| PROBLEM TO SOLVE |
Where in the data below does the word "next" appear? Copy every line that has it.

| DATASET RECORDS |
====

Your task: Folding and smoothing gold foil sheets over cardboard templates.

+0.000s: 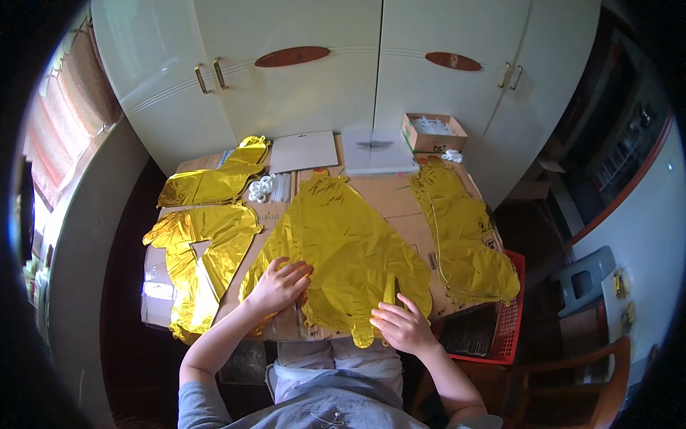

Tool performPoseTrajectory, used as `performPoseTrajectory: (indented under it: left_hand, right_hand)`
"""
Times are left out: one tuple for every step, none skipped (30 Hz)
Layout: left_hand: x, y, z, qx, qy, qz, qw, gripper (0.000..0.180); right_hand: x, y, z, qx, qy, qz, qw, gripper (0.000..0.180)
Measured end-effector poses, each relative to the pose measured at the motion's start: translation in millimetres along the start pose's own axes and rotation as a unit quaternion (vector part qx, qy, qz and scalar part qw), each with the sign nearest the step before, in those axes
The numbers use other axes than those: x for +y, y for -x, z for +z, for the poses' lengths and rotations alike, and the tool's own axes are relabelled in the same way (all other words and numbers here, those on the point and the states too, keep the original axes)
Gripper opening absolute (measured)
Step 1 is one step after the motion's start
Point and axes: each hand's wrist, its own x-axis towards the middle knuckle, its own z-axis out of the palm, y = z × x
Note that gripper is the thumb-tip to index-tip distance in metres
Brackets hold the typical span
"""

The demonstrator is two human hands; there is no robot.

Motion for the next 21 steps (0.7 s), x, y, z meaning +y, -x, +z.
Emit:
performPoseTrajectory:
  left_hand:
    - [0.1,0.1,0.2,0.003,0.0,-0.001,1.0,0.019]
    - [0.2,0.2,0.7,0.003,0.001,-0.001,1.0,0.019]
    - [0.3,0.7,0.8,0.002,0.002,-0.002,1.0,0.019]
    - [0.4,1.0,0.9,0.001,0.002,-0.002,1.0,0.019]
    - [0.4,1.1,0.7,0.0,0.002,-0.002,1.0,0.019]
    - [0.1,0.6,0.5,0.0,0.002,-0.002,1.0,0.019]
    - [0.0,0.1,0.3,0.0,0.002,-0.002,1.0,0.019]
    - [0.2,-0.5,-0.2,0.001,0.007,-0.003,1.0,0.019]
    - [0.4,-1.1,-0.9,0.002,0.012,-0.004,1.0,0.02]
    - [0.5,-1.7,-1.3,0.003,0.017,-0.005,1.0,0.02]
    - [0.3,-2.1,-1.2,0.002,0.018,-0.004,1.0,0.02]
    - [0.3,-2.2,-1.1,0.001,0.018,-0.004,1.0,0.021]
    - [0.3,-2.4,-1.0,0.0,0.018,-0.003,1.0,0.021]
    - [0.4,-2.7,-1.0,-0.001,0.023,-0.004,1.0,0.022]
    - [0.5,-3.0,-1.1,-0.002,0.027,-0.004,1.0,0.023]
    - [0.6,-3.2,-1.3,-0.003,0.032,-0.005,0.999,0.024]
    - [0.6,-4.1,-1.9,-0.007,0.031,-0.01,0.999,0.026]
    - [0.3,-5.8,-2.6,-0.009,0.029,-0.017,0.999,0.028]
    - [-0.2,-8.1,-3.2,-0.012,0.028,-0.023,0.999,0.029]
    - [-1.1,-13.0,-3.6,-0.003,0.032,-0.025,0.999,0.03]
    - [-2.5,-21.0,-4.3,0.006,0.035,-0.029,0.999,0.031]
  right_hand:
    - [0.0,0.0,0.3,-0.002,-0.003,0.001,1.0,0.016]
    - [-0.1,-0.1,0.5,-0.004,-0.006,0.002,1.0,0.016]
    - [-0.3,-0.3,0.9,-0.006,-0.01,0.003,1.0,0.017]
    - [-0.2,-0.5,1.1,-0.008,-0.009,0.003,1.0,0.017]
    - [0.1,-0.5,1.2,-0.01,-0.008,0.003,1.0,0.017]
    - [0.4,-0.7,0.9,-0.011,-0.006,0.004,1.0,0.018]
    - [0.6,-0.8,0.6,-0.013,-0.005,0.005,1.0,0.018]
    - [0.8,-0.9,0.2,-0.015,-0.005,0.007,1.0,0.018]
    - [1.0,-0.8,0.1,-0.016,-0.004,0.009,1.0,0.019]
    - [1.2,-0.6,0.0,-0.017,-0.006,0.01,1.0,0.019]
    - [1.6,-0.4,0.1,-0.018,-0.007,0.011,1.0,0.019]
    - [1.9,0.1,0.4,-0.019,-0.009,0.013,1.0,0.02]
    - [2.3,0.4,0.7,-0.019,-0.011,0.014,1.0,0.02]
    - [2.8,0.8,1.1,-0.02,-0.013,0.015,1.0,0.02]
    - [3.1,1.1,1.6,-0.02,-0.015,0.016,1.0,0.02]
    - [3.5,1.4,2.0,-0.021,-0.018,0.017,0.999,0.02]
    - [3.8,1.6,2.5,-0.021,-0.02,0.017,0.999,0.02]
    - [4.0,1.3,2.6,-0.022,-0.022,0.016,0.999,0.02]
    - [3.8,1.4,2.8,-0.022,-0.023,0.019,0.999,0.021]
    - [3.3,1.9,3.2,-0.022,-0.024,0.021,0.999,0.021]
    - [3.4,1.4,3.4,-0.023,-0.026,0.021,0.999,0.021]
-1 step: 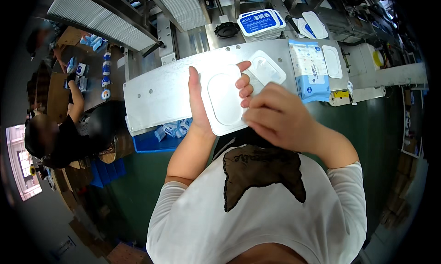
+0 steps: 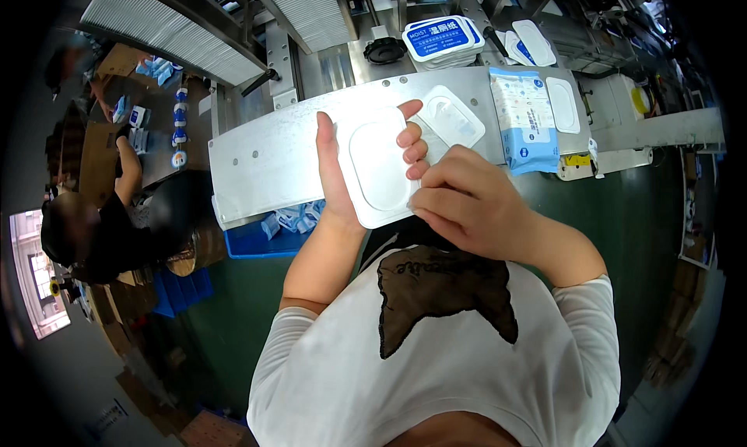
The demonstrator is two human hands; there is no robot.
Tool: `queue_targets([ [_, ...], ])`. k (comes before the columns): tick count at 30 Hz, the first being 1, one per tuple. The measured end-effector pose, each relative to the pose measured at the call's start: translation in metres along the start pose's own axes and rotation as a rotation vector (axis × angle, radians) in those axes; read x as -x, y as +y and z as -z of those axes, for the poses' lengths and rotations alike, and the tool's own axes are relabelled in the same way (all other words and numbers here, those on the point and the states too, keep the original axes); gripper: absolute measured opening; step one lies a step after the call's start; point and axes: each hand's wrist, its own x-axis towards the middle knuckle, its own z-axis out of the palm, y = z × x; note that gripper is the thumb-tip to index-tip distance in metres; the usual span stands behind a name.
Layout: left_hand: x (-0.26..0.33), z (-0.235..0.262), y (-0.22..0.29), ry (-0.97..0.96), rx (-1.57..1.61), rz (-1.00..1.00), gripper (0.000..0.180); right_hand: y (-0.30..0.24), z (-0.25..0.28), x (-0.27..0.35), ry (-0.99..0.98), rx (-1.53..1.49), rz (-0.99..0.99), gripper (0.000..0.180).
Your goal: The person assembles white plastic containers by hand, placing lids onto bases and pressing them together. They handle the containers individually, turning them over to inspect the fit and then placing them into a blue bin.
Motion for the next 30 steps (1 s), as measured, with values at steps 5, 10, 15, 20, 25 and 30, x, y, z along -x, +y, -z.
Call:
queue_targets([
  [5,-0.004,0.001,0.0,-0.089,0.038,-0.08,0.1,0.0,-0.011,0.002,0.016,0.078,-0.008,0.018],
  [10,-0.001,0.004,0.004,-0.117,0.049,-0.093,0.094,0.01,0.005,0.004,0.107,0.197,-0.064,0.023],
  [15,-0.001,-0.001,0.004,-0.126,0.047,-0.14,0.092,0.002,-0.007,0.003,0.069,0.1,-0.032,0.024],
  [20,-0.001,0.001,0.006,-0.128,0.011,-0.162,0.092,0.005,0.003,0.0,0.127,0.211,-0.069,0.019],
  [25,-0.001,-0.003,0.005,-0.134,0.011,-0.167,0.092,0.0,-0.01,-0.003,0.045,0.096,-0.018,0.024],
  [30,0.001,0.006,0.011,-0.154,-0.003,-0.196,0.092,0.007,0.004,-0.008,0.15,0.246,-0.063,0.016],
])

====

| ANSWER TO THIS TASK |
Motion for the next 21 steps (0.7 s), x, y, z meaning +y, -x, +z.
Motion for the next 30 steps (1 s), as measured, with values at steps 5, 10, 15, 20, 25 and 30, x, y, z along -x, +y, -z.

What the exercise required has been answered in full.